Physical effects of anxiety may include heart palpitations, muscle weakness and tension, fatigue, nausea, chest pain, shortness of breath, stomach aches, or headaches. The body prepares to deal with a threat: blood pressure and heart rate are increased, sweating is increased, blood flow to the major muscle groups is increased, and immune and digestive system functions are inhibited (the fight or flight response). External signs of anxiety may include pale skin, sweating, trembling, and pupillary dilation. Someone who has anxiety might also experience it as a sense of dread or panic. Although panic attacks are not experienced by every person who has anxiety, they are a common symptom. Panic attacks usually come without warning, and although the fear is generally irrational, the perception of danger is very real. A person experiencing a panic attack will often feel as if he or she is about to die or pass out.
Emotional effects may include "feelings of apprehension or dread, trouble concentrating, feeling tense or jumpy, anticipating the worst, irritability, restlessness, watching (and waiting) for signs (and occurrences) of danger, and, feeling like your mind's gone blank"[8] as well as "nightmares/bad dreams, obsessions about sensations, deja vu, a trapped in your mind feeling, and feeling like everything is scary."[9]
Cognitive effects of anxiety may include thoughts about suspected dangers, such as fear of dying. "You may...fear that the chest pains [a physical symptom of anxiety] are a deadly heart attack or that the shooting pains in your head [another physical symptom of anxiety] are the result of a tumor or aneurysm. You feel an intense fear when you think of dying, or you may think of it more often than normal, or can’t get it out of your mind."[10]
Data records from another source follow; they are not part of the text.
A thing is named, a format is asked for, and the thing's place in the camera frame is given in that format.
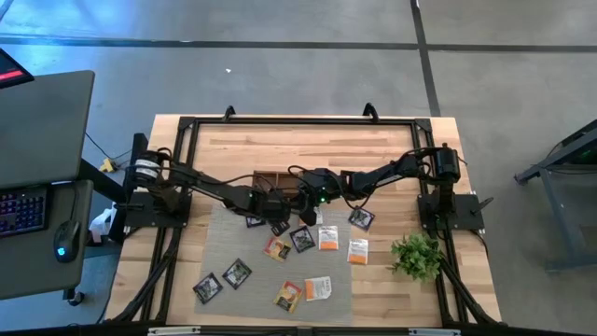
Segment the potted plant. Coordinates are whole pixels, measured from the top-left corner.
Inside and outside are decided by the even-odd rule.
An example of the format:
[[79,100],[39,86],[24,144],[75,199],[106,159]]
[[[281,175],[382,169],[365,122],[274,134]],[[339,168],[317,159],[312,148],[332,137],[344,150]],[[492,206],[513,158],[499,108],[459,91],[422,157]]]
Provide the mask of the potted plant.
[[413,233],[407,240],[392,243],[392,254],[396,262],[389,267],[392,273],[402,270],[414,280],[424,282],[434,280],[439,274],[439,260],[443,254],[439,250],[439,242],[426,234]]

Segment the wooden table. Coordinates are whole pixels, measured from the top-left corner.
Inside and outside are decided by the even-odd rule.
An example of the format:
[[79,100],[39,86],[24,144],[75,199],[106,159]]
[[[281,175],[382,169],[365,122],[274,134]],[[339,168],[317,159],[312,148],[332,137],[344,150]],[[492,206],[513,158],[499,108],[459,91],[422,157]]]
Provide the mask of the wooden table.
[[[174,147],[179,117],[156,116],[149,149]],[[431,122],[435,143],[448,143],[463,157],[455,119],[431,118]],[[337,173],[340,170],[369,171],[412,149],[410,128],[401,126],[202,125],[199,135],[193,167],[221,180],[254,171],[285,172],[290,164],[299,164],[307,169],[327,167]],[[181,158],[186,156],[183,150]],[[454,191],[467,193],[471,188],[463,164],[461,173]],[[251,181],[236,183],[250,184]],[[369,232],[352,228],[353,238],[369,239],[368,265],[352,266],[353,325],[356,327],[441,325],[434,283],[415,282],[404,274],[392,275],[386,269],[393,262],[389,253],[392,241],[401,239],[404,234],[421,231],[415,201],[419,192],[416,179],[404,179],[378,189],[367,205],[367,209],[376,215]],[[212,199],[200,194],[193,196],[190,220],[178,252],[168,324],[305,325],[291,320],[194,313],[196,297],[191,288],[199,281],[213,203]],[[328,206],[346,209],[342,201]],[[146,280],[156,231],[141,229],[124,243],[106,318],[120,313]],[[486,312],[499,320],[492,275],[483,245],[468,231],[454,231],[453,236],[464,283]],[[156,287],[152,317],[159,307],[161,281]],[[453,290],[448,280],[446,282],[451,314],[456,318]]]

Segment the metal stand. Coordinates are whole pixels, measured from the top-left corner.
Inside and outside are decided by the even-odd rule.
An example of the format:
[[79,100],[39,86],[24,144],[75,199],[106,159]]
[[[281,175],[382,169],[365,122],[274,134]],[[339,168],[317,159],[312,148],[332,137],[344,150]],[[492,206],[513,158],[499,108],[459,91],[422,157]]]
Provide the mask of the metal stand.
[[551,170],[586,171],[595,169],[593,163],[579,164],[578,161],[579,158],[587,157],[592,150],[597,148],[597,120],[562,140],[562,144],[562,149],[514,176],[520,185],[526,185],[528,180],[533,177],[541,177],[548,195],[549,205],[562,233],[568,257],[565,260],[548,263],[546,265],[548,272],[597,265],[597,255],[586,252],[585,239],[580,228],[566,220],[564,204],[560,202],[551,180]]
[[124,188],[114,180],[100,172],[89,162],[81,159],[77,180],[90,180],[93,189],[114,202],[124,202]]
[[125,205],[126,226],[132,228],[184,228],[188,223],[191,195],[181,194],[180,209],[174,215],[157,212],[154,198],[148,192],[135,192]]
[[424,229],[431,230],[481,230],[485,229],[483,217],[479,210],[477,195],[454,195],[456,212],[449,214],[446,223],[437,223],[433,211],[436,198],[434,195],[419,195],[419,217]]

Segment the gray mat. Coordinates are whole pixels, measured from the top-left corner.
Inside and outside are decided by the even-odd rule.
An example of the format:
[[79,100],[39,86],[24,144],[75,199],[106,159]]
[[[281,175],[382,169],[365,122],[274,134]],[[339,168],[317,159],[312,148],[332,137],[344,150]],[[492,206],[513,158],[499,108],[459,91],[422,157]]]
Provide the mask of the gray mat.
[[[197,300],[195,313],[350,325],[353,318],[352,274],[350,264],[346,262],[351,234],[347,222],[349,215],[347,211],[324,212],[324,224],[338,226],[340,250],[319,251],[316,246],[299,254],[293,246],[286,261],[280,262],[263,253],[272,236],[269,226],[247,229],[244,217],[215,204],[203,250],[201,279],[213,272],[224,289],[207,304]],[[298,218],[291,218],[290,225],[291,229],[281,238],[292,244],[288,233],[299,227]],[[316,244],[318,227],[309,228]],[[253,273],[234,290],[222,274],[236,258],[242,259]],[[303,292],[292,314],[273,303],[284,281],[291,281],[304,290],[305,279],[319,276],[331,277],[332,294],[327,300],[306,302]]]

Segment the gray floor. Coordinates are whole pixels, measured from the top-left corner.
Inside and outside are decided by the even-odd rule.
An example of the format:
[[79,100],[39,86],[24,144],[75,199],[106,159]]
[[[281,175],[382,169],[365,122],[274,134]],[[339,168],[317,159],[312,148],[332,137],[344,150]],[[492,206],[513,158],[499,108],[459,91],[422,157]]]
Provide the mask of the gray floor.
[[[146,0],[14,0],[0,21],[0,37],[417,41],[408,0],[151,3],[155,6]],[[594,1],[419,3],[428,43],[597,44]],[[384,115],[430,115],[416,50],[0,47],[35,75],[94,70],[88,132],[115,155],[130,147],[133,133],[149,134],[158,113],[223,113],[234,105],[239,113],[357,115],[371,101]],[[472,184],[479,196],[495,197],[484,216],[504,321],[595,333],[597,270],[545,273],[546,262],[563,256],[560,234],[539,181],[519,187],[512,176],[595,119],[597,55],[431,52],[430,60],[441,115],[457,118]],[[84,157],[98,164],[103,158],[87,143]],[[560,189],[597,182],[589,176],[560,180]],[[563,202],[573,209],[572,201]],[[109,282],[90,275],[91,260],[83,286],[97,290],[99,302]],[[59,306],[54,296],[0,302],[0,329],[90,323],[101,312],[95,306]],[[30,308],[43,305],[55,309],[50,314]],[[6,313],[18,310],[31,310],[35,318]]]

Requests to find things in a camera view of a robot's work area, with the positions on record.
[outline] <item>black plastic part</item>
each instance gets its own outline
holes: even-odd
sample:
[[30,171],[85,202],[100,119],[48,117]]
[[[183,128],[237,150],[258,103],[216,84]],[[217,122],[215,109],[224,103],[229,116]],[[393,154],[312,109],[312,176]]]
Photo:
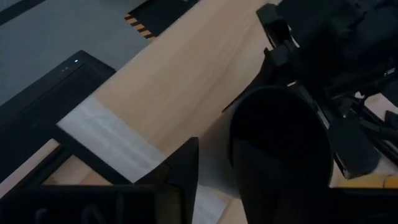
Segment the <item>black plastic part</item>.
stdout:
[[373,132],[375,136],[385,140],[398,140],[398,129],[390,128],[389,126],[380,126],[372,122],[360,119],[361,126],[367,131]]
[[398,107],[398,80],[390,83],[382,93],[393,105]]
[[396,54],[398,44],[398,18],[396,7],[383,7],[367,12],[353,29],[351,39],[343,45],[344,59],[361,63],[387,60]]
[[[61,148],[47,161],[68,157]],[[0,201],[0,223],[181,223],[192,222],[198,183],[198,138],[190,138],[134,185],[40,186],[25,178]]]
[[266,4],[256,11],[273,48],[280,46],[285,40],[290,40],[289,27],[284,18],[276,12],[276,5]]
[[198,0],[150,0],[129,14],[157,37],[197,2]]
[[[359,113],[361,111],[361,116],[374,124],[378,124],[384,126],[384,122],[382,119],[377,117],[372,111],[370,111],[367,107],[360,108],[358,103],[353,104],[353,111]],[[398,165],[398,152],[394,149],[394,147],[388,145],[383,139],[375,136],[373,133],[366,133],[369,140],[373,143],[374,147],[378,149],[384,156],[386,156],[391,162]],[[398,146],[398,141],[391,141],[391,144],[394,146]]]
[[57,147],[13,189],[32,188],[42,185],[70,156],[72,156],[70,150],[63,146]]
[[71,155],[79,158],[110,183],[115,185],[131,184],[127,178],[122,176],[118,171],[114,170],[111,166],[101,160],[97,155],[92,153],[84,145],[71,137],[64,130],[60,129],[58,126],[55,126],[52,129],[52,134],[53,138],[61,145],[65,146],[65,148],[70,151]]
[[395,223],[398,190],[283,189],[275,224]]
[[277,12],[292,29],[292,36],[297,43],[305,46],[314,41],[315,34],[322,31],[323,23],[336,13],[344,1],[287,0],[278,5]]
[[283,45],[276,47],[274,50],[265,49],[264,55],[266,59],[263,61],[259,73],[223,111],[227,110],[235,101],[256,88],[265,85],[286,86],[294,82],[295,80],[290,75],[289,53],[295,48],[296,46],[293,43],[285,41]]
[[369,174],[379,164],[381,155],[361,129],[358,118],[335,120],[329,127],[328,136],[347,179]]
[[329,80],[328,92],[334,98],[336,96],[350,96],[360,91],[362,95],[375,95],[383,92],[394,80],[395,75],[384,74],[386,70],[393,67],[386,63],[379,63],[372,68],[364,68],[355,73],[342,73]]
[[235,103],[229,150],[246,218],[273,223],[280,189],[328,187],[328,136],[311,107],[283,88],[259,88]]
[[386,111],[384,122],[390,127],[398,129],[398,114],[392,111]]
[[79,51],[3,104],[0,181],[54,138],[56,124],[115,72]]
[[181,193],[182,223],[191,223],[198,185],[199,141],[190,138],[135,185],[167,184]]

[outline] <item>light wood surface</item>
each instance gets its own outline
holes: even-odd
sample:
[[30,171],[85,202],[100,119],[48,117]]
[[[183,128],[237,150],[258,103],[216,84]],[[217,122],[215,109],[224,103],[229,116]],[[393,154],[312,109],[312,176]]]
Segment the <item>light wood surface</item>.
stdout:
[[262,0],[202,0],[95,92],[165,155],[200,136],[257,75]]
[[219,220],[219,224],[245,224],[246,214],[244,213],[243,204],[240,199],[232,199],[225,208],[223,215]]

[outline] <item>wooden desk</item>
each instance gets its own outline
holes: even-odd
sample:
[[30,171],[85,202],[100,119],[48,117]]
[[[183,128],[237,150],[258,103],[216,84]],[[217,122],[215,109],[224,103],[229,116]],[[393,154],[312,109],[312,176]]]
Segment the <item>wooden desk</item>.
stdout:
[[[270,47],[255,13],[265,3],[201,0],[58,125],[137,180],[200,137],[257,75]],[[198,195],[195,208],[210,214],[202,223],[231,200],[205,187]]]

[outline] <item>black device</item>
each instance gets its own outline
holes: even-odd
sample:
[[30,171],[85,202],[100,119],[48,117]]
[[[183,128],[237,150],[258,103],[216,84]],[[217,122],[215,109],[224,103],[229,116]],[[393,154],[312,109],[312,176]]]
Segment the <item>black device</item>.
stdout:
[[[74,154],[92,166],[106,167],[96,155],[62,131],[57,123],[115,72],[81,50],[1,105],[0,182],[49,139],[55,139],[63,148],[68,148],[70,152],[66,154]],[[109,174],[121,177],[116,171]]]
[[[398,164],[384,141],[395,144],[396,130],[353,96],[359,91],[366,99],[397,77],[397,3],[284,0],[266,4],[257,15],[274,49],[265,49],[258,76],[224,112],[229,161],[248,223],[395,223],[398,190],[328,184],[333,159],[347,178],[371,172],[380,158],[374,147]],[[176,169],[165,162],[139,181],[150,183],[150,194],[139,183],[59,188],[70,198],[46,187],[18,189],[0,201],[1,217],[5,223],[46,223],[46,217],[69,212],[81,223],[125,223],[136,214],[138,223],[191,223],[197,139],[188,145],[167,159],[179,164]],[[190,184],[181,184],[188,177]],[[168,187],[155,190],[165,182]],[[77,197],[84,192],[86,197]],[[146,207],[131,206],[135,198]],[[62,202],[75,210],[48,209]],[[170,208],[175,205],[179,211]],[[174,217],[154,209],[159,207]],[[162,218],[145,219],[129,209]],[[16,213],[26,219],[12,216]]]

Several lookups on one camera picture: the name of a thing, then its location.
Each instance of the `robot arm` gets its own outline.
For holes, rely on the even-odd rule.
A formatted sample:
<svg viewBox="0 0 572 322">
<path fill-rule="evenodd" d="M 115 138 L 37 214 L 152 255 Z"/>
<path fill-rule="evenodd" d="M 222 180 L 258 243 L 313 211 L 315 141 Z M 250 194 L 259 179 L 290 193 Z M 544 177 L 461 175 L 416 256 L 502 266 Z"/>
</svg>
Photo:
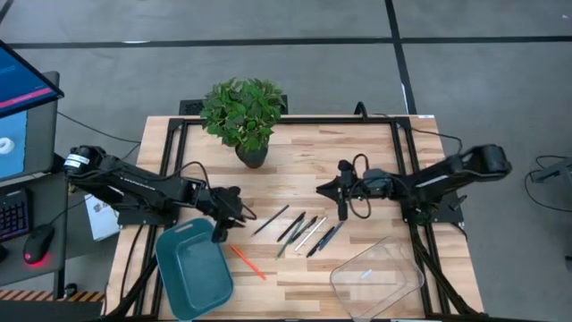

Behavioral effects may include withdrawal from situations where unpleasant effects of anxiety have been experienced in the past.[11] It can also be affected in ways which include changes in sleeping patterns, nail biting and increased motor tension, such as foot tapping.[11]
Biological and psychological basis
The psychologist David H. Barlow of Boston University conducted a study that showed three common characteristics of people suffering from chronic anxiety, which he characterized as "a generalized biological vulnerability," "a generalized psychological vulnerability," and "a specific psychological vulnerability."[12] While chemical issues in the brain that result in anxiety (especially resulting from genetics) are well documented, this study highlights an additional environmental factor that may result from being raised by parents suffering from chronic anxiety themselves.
Research upon adolescents who as infants had been highly apprehensive, vigilant, and fearful finds that their nucleus accumbens is more sensitive than that in other people when selecting to make an action that determined whether they received a reward.[13] This suggests a link between circuits responsible for fear and also reward in anxious people. As researchers note "a sense of ‘responsibility,’ or self agency, in a context of uncertainty (probabilistic outcomes) drives the neural system underlying appetitive motivation (i.e., nucleus accumbens) more strongly in temperamentally inhibited than noninhibited adolescents."[13]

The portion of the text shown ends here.